__Work to be completed__. Show every line of the data below that includes the word "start".

__Raw data__.

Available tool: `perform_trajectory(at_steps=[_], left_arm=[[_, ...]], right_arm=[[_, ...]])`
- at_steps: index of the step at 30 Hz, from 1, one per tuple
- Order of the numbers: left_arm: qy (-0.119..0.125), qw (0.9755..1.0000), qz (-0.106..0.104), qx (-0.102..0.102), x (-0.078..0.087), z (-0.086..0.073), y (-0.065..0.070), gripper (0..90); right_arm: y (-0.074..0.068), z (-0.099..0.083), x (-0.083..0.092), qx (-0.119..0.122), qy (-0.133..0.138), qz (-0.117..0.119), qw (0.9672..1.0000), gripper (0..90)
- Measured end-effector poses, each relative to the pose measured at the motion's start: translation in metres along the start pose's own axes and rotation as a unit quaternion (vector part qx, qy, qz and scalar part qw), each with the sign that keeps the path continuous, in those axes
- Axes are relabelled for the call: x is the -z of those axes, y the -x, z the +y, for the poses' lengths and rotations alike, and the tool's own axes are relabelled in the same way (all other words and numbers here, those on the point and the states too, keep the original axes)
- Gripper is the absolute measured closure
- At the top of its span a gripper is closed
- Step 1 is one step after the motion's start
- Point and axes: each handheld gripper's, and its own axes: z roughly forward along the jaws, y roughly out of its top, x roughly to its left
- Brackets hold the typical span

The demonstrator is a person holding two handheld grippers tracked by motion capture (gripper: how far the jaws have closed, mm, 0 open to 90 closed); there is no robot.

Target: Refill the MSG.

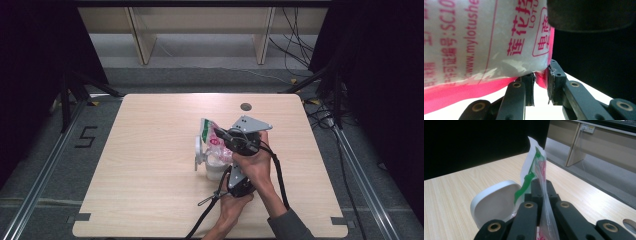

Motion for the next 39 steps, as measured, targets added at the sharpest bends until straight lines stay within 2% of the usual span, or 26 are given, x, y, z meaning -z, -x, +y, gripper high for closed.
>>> perform_trajectory(at_steps=[3,4,5,6,7,8,10,12,13,14,16,17,18,20,21,22,24,25,28,29,34,35,37,39], left_arm=[[-0.001,1.0,-0.002,0.003,0.0003,-0.0001,-0.0001,77.1],[-0.002,1.0,-0.002,0.002,0.0008,0.0002,-0.0003,77.1],[0.003,1.0,0.0,0.003,0.0002,0.0,0.0003,77.1],[-0.008,0.9999,0.006,-0.003,0.0017,0.0007,0.0002,77.1],[-0.007,1.0,0.004,-0.004,0.0014,0.0006,0.0002,77.1],[0.001,1.0,-0.002,0.0,0.0005,0.0002,0.0003,77.1],[-0.005,1.0,0.002,0.0,0.0015,0.0005,0.0006,77.1],[0.006,1.0,-0.001,0.004,-0.0002,-0.0003,0.0004,77.1],[0.01,0.9999,-0.002,0.008,-0.0005,-0.0001,0.0008,77.1],[0.0,1.0,0.002,0.003,0.0013,0.0007,0.0008,77.1],[-0.005,1.0,0.003,0.001,0.0024,0.0011,0.0007,77.1],[-0.006,1.0,0.005,0.002,0.0022,0.0007,0.001,77.1],[-0.007,1.0,0.004,-0.001,0.0016,0.0003,0.0006,77.1],[0.004,1.0,0.0,0.004,0.0001,-0.0003,0.0007,77.1],[-0.001,1.0,0.001,0.003,0.0012,0.0003,0.0009,77.1],[-0.007,1.0,0.003,0.0,0.0022,0.001,0.0009,77.1],[0.004,1.0,-0.001,0.006,0.0004,0.0003,0.0012,77.1],[-0.005,1.0,0.003,0.001,0.0015,0.0006,0.0008,77.1],[-0.007,1.0,0.005,0.001,0.0023,0.0007,0.001,77.1],[0.003,1.0,-0.002,0.004,0.0005,0.0002,0.0009,77.1],[0.0,1.0,-0.003,0.002,0.0008,-0.0001,0.001,77.1],[0.001,1.0,-0.002,0.002,0.0006,-0.0001,0.001,77.1],[0.001,1.0,-0.003,0.002,0.0002,0.0,0.0009,77.1],[-0.002,1.0,-0.003,0.001,0.0006,-0.0001,0.0007,77.1]], right_arm=[[-0.0003,-0.0006,-0.0019,0.004,-0.003,0.009,0.9999,90.0],[-0.0015,-0.0009,-0.0015,-0.002,-0.001,-0.003,1.0,90.0],[0.0011,-0.0002,-0.0012,0.008,0.0,0.007,0.9999,90.0],[0.0005,0.0003,-0.0002,0.007,-0.001,0.007,0.9999,90.0],[-0.001,0.0005,0.0007,-0.004,-0.002,0.008,1.0,90.0],[0.0002,0.0007,-0.0005,0.012,0.005,0.008,0.9999,90.0],[-0.0006,0.0003,-0.0012,0.012,0.001,0.0,0.9999,90.0],[-0.0018,-0.0003,-0.0012,0.002,-0.008,0.004,1.0,90.0],[-0.0027,0.0002,-0.0007,0.01,-0.004,-0.001,0.9999,90.0],[-0.0035,0.0015,-0.0008,0.022,-0.003,-0.003,0.9998,90.0],[-0.0033,0.0016,-0.0011,0.018,-0.003,-0.005,0.9998,90.0],[-0.0036,0.0008,-0.0003,0.007,-0.011,-0.001,0.9999,90.0],[-0.0022,0.0,-0.0024,0.017,-0.005,-0.001,0.9998,90.0],[-0.0016,0.0001,-0.0016,0.017,-0.008,0.001,0.9998,90.0],[-0.0012,0.0004,-0.0014,0.017,-0.006,0.001,0.9998,90.0],[-0.0021,0.0003,-0.0008,0.004,-0.005,0.0,1.0,90.0],[-0.0016,0.0005,-0.0011,0.015,-0.006,0.0,0.9999,90.0],[-0.0021,0.0,-0.0023,0.021,-0.002,-0.003,0.9998,90.0],[-0.0008,0.0001,-0.0013,0.012,-0.008,0.004,0.9999,90.0],[-0.001,-0.0003,-0.0013,0.007,-0.004,-0.001,1.0,90.0],[0.0002,-0.0005,-0.0019,0.008,-0.003,0.006,0.9999,90.0],[-0.0003,-0.0007,-0.0017,0.005,0.0,-0.001,1.0,90.0],[-0.0001,-0.0005,-0.0016,0.007,-0.001,0.011,0.9999,90.0],[0.0001,-0.0002,-0.0005,0.004,-0.01,0.008,0.9999,90.0]])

__Response to this exercise__.
- Measured end-effector poses, each relative to the pose measured at the motion's start: translation in metres along the start pose's own axes and rotation as a unit quaternion (vector part qx, qy, qz and scalar part qw), each with the sign that keeps the path continuous, in those axes
- Step 1 is one step after the motion's start

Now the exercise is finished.